## Exercise directions
The lines below starting at the line containing "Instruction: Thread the" and ending at the line containing "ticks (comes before" are to be repeated exactly, with both ends kept and nothing else added.

## Records from a collection
* * * * *

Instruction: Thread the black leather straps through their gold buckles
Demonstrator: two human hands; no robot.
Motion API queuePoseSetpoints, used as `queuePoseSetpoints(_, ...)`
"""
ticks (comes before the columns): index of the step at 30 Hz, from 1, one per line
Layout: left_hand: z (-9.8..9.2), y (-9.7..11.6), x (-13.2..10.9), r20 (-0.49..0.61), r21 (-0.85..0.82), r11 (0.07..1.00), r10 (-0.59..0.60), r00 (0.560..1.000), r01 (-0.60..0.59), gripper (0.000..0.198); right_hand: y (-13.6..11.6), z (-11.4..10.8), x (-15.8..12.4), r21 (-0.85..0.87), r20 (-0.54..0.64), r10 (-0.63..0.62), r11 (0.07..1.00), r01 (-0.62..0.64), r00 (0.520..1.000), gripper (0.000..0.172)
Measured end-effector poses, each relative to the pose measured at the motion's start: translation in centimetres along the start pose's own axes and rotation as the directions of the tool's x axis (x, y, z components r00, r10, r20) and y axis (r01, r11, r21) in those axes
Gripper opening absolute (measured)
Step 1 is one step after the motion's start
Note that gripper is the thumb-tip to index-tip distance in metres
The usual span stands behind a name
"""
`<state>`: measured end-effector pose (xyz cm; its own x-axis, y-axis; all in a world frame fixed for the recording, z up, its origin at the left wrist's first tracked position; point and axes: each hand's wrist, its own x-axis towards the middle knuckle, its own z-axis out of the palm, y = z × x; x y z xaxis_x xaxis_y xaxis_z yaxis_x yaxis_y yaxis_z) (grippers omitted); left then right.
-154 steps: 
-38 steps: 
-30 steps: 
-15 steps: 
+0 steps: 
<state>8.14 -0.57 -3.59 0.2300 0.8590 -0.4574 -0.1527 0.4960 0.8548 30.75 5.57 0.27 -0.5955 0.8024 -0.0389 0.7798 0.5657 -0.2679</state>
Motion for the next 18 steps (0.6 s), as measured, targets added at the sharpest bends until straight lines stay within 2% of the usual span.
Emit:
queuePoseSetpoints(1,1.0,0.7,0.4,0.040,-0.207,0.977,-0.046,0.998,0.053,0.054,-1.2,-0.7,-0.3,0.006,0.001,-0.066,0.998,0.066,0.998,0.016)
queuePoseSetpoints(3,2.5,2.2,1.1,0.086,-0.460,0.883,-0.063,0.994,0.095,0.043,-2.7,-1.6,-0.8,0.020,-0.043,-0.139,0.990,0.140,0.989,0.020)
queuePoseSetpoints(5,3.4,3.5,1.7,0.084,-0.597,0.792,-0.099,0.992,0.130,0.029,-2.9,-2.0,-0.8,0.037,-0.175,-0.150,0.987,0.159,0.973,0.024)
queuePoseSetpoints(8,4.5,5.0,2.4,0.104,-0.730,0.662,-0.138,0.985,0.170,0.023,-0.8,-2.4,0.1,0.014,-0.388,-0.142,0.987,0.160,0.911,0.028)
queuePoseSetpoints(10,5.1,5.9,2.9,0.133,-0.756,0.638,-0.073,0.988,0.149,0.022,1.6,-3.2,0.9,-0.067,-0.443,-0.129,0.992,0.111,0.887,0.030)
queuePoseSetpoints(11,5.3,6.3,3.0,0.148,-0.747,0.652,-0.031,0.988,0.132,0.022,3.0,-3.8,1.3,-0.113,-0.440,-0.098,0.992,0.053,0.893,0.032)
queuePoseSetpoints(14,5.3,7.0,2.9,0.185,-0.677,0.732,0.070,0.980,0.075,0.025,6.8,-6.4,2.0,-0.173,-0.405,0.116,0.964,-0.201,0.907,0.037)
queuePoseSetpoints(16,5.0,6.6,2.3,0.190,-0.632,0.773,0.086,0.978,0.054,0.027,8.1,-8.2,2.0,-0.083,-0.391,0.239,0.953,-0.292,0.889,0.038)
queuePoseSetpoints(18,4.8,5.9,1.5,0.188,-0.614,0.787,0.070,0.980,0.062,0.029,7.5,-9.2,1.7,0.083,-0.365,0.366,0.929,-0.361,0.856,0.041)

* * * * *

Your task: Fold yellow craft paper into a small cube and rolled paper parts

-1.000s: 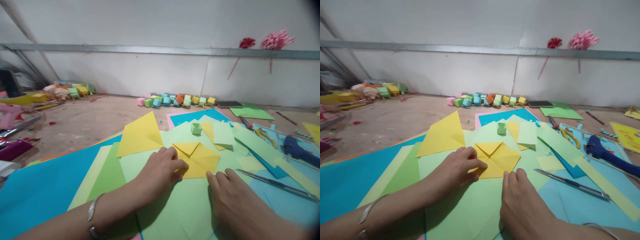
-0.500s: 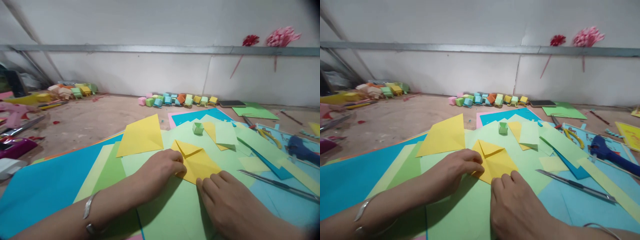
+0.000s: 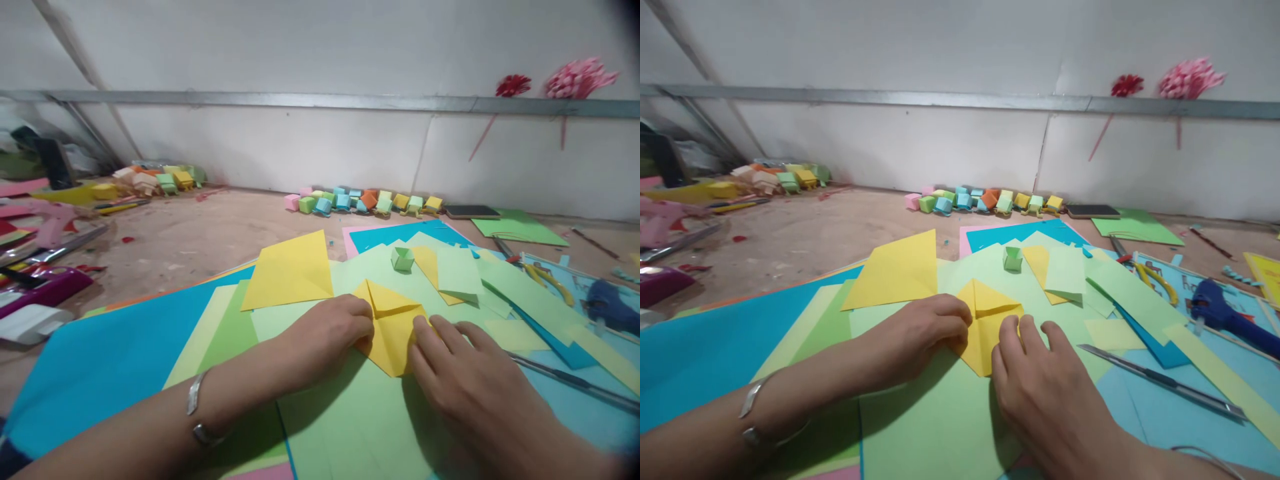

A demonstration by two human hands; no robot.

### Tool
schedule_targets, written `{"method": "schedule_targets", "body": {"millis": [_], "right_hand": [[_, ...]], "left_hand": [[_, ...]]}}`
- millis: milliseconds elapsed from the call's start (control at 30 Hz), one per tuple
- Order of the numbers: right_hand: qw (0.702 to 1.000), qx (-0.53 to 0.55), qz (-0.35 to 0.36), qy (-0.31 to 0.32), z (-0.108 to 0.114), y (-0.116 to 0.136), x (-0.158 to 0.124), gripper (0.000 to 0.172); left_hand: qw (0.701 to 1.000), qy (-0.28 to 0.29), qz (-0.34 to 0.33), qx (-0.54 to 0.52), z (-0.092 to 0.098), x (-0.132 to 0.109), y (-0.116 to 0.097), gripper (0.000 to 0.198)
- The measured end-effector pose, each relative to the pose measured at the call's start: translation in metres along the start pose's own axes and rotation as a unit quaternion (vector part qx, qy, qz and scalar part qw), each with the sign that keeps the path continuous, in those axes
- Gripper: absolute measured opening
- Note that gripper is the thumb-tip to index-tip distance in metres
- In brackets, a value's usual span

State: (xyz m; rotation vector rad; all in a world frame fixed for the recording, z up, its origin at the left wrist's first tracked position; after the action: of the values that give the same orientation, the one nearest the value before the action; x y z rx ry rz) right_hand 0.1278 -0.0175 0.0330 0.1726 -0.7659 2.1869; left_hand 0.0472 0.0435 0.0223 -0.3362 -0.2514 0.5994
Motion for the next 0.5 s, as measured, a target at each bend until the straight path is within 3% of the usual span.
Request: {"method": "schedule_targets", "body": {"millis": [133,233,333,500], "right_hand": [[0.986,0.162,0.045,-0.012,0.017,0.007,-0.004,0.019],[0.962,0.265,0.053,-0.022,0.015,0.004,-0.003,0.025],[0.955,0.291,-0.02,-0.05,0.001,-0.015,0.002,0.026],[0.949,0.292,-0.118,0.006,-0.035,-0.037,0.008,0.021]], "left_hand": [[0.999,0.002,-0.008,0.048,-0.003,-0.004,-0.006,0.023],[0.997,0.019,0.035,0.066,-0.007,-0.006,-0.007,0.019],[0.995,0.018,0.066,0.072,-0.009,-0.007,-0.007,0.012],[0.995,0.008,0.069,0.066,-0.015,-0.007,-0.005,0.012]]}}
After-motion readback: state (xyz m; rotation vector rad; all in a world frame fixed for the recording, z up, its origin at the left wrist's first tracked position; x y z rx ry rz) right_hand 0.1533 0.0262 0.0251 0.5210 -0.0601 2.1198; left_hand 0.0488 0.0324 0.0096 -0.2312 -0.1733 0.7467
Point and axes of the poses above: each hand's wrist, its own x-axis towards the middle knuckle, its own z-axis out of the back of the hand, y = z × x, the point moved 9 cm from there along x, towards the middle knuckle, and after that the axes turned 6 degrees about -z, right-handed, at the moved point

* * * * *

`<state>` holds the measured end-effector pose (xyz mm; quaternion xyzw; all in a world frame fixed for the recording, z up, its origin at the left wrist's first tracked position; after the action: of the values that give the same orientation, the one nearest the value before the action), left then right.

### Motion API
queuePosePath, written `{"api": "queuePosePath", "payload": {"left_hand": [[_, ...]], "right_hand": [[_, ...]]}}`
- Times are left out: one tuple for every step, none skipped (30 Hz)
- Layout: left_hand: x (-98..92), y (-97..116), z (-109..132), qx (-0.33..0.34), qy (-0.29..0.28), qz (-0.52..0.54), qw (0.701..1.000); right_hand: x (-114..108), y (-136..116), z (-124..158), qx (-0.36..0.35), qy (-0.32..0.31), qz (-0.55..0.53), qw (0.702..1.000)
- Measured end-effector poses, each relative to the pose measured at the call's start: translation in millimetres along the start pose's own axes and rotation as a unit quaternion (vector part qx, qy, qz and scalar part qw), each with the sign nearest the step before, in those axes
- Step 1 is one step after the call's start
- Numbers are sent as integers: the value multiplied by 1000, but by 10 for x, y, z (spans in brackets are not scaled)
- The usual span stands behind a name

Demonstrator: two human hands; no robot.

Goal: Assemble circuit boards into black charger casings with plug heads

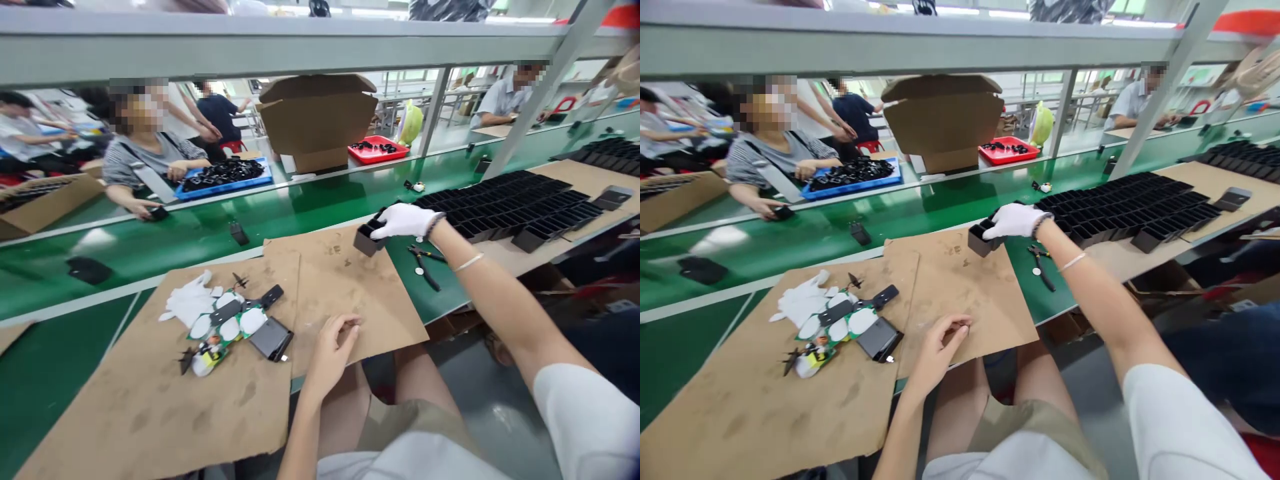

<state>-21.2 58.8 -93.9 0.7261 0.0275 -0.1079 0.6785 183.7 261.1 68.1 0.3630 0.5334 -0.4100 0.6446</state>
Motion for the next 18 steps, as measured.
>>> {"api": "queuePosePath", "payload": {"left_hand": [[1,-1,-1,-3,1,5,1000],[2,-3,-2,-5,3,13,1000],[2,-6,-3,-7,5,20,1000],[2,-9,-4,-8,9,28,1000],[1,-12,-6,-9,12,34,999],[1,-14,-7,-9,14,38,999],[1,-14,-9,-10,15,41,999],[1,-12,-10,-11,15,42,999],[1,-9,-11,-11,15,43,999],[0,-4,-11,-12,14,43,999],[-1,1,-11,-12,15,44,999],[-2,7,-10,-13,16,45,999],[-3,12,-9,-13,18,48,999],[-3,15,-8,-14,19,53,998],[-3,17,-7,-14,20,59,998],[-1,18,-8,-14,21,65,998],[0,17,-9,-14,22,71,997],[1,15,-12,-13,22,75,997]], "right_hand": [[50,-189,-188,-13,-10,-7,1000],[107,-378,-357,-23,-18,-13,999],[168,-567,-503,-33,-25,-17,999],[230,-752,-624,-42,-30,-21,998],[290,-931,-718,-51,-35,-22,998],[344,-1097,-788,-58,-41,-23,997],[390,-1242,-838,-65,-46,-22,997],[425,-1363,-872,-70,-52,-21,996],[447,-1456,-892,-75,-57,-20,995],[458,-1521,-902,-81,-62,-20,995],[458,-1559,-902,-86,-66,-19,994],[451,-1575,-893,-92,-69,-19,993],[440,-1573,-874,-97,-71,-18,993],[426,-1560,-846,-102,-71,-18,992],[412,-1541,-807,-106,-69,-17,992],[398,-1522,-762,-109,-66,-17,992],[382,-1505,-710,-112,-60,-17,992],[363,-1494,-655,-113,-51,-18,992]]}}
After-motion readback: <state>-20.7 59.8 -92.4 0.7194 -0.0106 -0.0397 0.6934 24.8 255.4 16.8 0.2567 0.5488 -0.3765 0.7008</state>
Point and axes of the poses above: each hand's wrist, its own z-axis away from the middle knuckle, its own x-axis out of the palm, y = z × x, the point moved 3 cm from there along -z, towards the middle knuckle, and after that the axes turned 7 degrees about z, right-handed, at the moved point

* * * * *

## Exercise answer
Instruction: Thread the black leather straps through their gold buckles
Demonstrator: two human hands; no robot.
Motion API queuePoseSetpoints, used as `queuePoseSetpoints(_, ...)`
"""
ticks (comes before the columns): index of the step at 30 Hz, from 1, one per line

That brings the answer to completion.